Hasta en diecisiete ocasiones a lo largo de la filmografía como director de Vittorio De Sica nos encontramos con la imagen de una mujer que abre una ventana o descorre unos visillos. Los significados en cada ocasión están dictados por el propio relato y el tono que impere en él, pero no deja de ser significativa esta inmanencia desde la comedia a la húngara que practicó en su debut como director a las películas de prestigio que realizó al final de su carrera, pasando por su seminal etapa neorrealista.
Una mujer aguarda la llegada de su marido, que se ha batido en duelo con su amante. Pero –ahí te he visto, Pirandello-, ambos son la misma persona. El rostro de Renée Saint-Cyr reencuadrado por los cuarterones encristalados se inserta en el metraje de la primera película en la que aparece el nombre de Vittorio De Sica como director, Rosas escarlata (Rose scarlatte, 1940). Para entonces, lleva ya una década como uno de los galanes cinematográficos más cotizados de Italia y, aunque su presencia ante las cámaras será constante durante toda su vida, cuando se coloca detrás raramente se concede un papel. Prefiere entonces los actores “naturales”, elegidos en la calle. El otro motivo para su ausencia es que la mayoría de sus películas están protagonizadas por mujeres.
Adolescentes en el primer tramo. La señorita Malgari de Maddalena… zero in condotta (1941), profesora de correspondencia comercial, parece asomarse a un futuro de felicidad incierta cuando se acoda en la ventana con el romántico industrial Hartman. La reja del orfanato en el que vive la Teresa de Nacida en viernes (Teresa Venerdì, 1941) le veda la libertad y el futuro.
A partir de 1941 la barcelonesa María Mercader se convertirá en compañera de vida y profesión. No es por tanto extraño encontrarnos con ella en el balcón ante el que pasan los gallardos militares de Recuerdo de amor (Un garibaldino al convento, 1942) o en la ventanilla del tren que la conduce al santuario Loreto en La puerta del cielo (La porta del cielo, 1944).

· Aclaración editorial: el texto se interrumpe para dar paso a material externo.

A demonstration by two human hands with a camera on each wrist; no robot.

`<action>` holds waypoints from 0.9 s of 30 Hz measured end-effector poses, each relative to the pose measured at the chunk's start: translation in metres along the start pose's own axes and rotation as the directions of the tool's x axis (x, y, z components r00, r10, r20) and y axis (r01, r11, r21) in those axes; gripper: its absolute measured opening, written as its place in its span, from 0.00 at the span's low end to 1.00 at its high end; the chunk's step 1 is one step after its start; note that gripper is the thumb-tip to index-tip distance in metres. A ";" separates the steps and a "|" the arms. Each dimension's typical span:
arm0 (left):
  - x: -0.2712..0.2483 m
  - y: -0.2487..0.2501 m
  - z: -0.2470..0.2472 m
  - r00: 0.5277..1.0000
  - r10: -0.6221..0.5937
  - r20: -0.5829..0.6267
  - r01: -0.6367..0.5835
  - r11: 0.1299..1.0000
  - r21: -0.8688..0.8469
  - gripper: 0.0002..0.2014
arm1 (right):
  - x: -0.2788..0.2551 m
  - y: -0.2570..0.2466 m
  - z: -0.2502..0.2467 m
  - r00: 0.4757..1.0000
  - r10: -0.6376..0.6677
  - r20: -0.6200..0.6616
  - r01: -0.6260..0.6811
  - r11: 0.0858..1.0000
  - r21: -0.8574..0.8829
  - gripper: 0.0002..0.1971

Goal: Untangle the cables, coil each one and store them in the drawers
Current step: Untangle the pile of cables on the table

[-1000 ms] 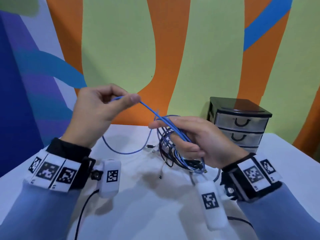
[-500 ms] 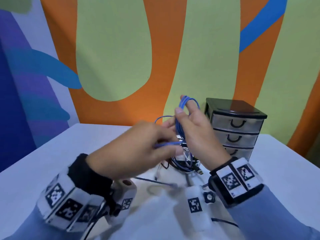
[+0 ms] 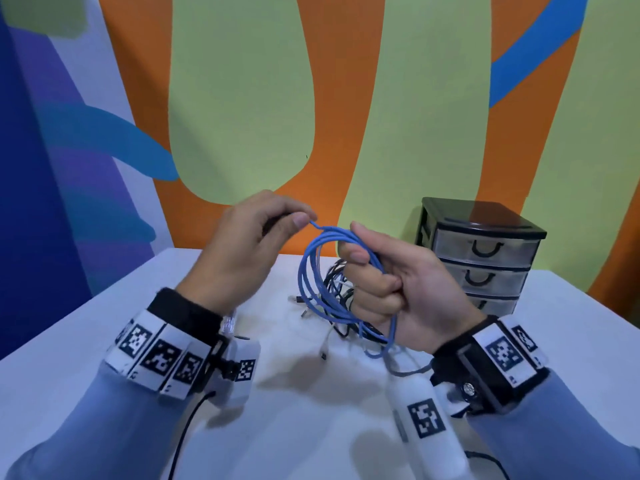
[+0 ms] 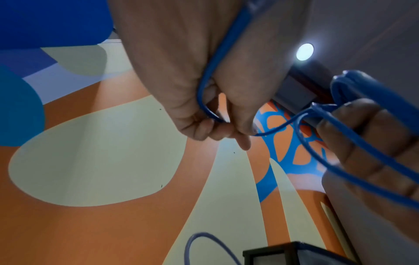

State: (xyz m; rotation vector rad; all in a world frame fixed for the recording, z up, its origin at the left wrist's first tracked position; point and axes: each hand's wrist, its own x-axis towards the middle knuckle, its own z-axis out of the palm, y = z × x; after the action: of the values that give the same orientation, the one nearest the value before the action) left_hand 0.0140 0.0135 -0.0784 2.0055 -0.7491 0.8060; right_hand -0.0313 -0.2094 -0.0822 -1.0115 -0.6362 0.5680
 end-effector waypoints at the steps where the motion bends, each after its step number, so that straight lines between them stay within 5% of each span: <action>1: -0.001 0.000 0.003 0.999 0.031 0.033 -0.031 0.999 0.024 0.11 | 0.000 0.000 -0.002 1.000 -0.012 0.021 0.011 0.998 0.059 0.18; 6: -0.008 0.006 0.016 0.945 0.090 0.315 -0.110 0.993 0.049 0.10 | 0.002 0.000 -0.008 0.998 -0.058 0.035 0.051 0.982 0.184 0.18; 9: -0.008 0.013 0.011 0.904 0.009 0.427 0.012 0.999 -0.047 0.17 | 0.002 -0.001 -0.013 0.997 -0.070 -0.045 0.078 0.978 0.195 0.18; 16: -0.005 0.019 -0.015 0.818 -0.252 0.517 0.383 0.909 -0.162 0.07 | 0.006 0.000 -0.011 0.962 -0.099 -0.256 0.094 0.995 -0.032 0.19; 19: -0.004 0.012 -0.025 0.874 -0.310 0.374 0.321 0.946 0.034 0.04 | 0.004 -0.009 -0.015 0.904 -0.218 -0.368 0.123 0.956 -0.265 0.19; 22: -0.002 -0.004 -0.038 0.965 -0.260 -0.009 0.242 0.883 0.402 0.10 | 0.001 -0.018 -0.025 0.769 -0.390 -0.507 0.156 0.883 -0.442 0.20; 25: 0.002 -0.012 -0.050 0.908 -0.161 -0.387 0.275 0.925 0.261 0.07 | 0.005 -0.014 -0.036 0.627 -0.521 -0.579 0.132 0.803 -0.581 0.21; 27: 0.002 -0.007 -0.052 0.849 -0.127 -0.513 0.237 0.960 0.153 0.15 | 0.010 -0.008 -0.041 0.538 -0.595 -0.597 0.047 0.729 -0.683 0.20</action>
State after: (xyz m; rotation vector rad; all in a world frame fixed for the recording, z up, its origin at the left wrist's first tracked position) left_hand 0.0065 0.0604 -0.0567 1.8857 -0.1707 1.2652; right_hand 0.0061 -0.2303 -0.0888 -1.5459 -0.1572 -0.5312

La criadita de Umberto D (Umberto D, 1952) abre la ventana al toque de corneta del cuartel que hay frente a la pensión, intentando adivinar de qué soldado ha quedado encinta. La protagonista de El techo (Il tetto, 1956) escucha pasar aviones que viajan a tierras lejanas en un piso compartido con el resto de la familia de su marido en el que es imposible cualquier intimidad. Son los rescoldos del neorrealismo, un movimiento que revoluciona la concepción del arte cinematográfico después de la devastación moral provocada en Italia por la II Guerra Mundial, pero también por la posibilidad de construir algo enteramente nuevo sobre las ruinas de Europa.
Vendrán luego películas de prestigio y de público. El productor Carlo Ponti confiará en él para construir la imagen estelar de Sophia Loren. En Los girasoles (I girasoli, 1970) su personaje regresará a Italia después de haber buscado a su marido perdido en la estepa rusa durante la guerra y dejará que el sol bese su rostro sin contrastes duros ni estridencias, en una especie de caricia purificadora. Imágenes y encuadres similares protagonizan la trabajadora interpretada por Florinda Bolkan al entrar por primera vez en su habitación individual en una clínica de reposo en la montaña y la maestra encarnada por Mariangela Melato por fin embarazada en una ciudad asolada por la contaminación.
Abre los postigos del balcón de una casa en tinieblas Silvana Mangano, como la prostituta casada por conveniencia con un hombre amargado en El oro de Nápoles (L’oro di Napoli, 1954), y Faye Dunaway en Amantes (Amanti, 1969), como una norteamericana que quiere escapar de la muerte en un sofocante palacio de Treviso. Los encuadres son casi idénticos porque su significado es análogo. La luz inunda las estancias tenebrosas. Es metáfora de la pujanza de la vida -¡y del cine!- pero hiere las pupilas habituadas a la oscuridad.
Tanto, que la viuda que interpreta Sophia Loren en El viaje (Il viaggio, 1973), la última película de Vittorio De Sica, debe taparse los ojos.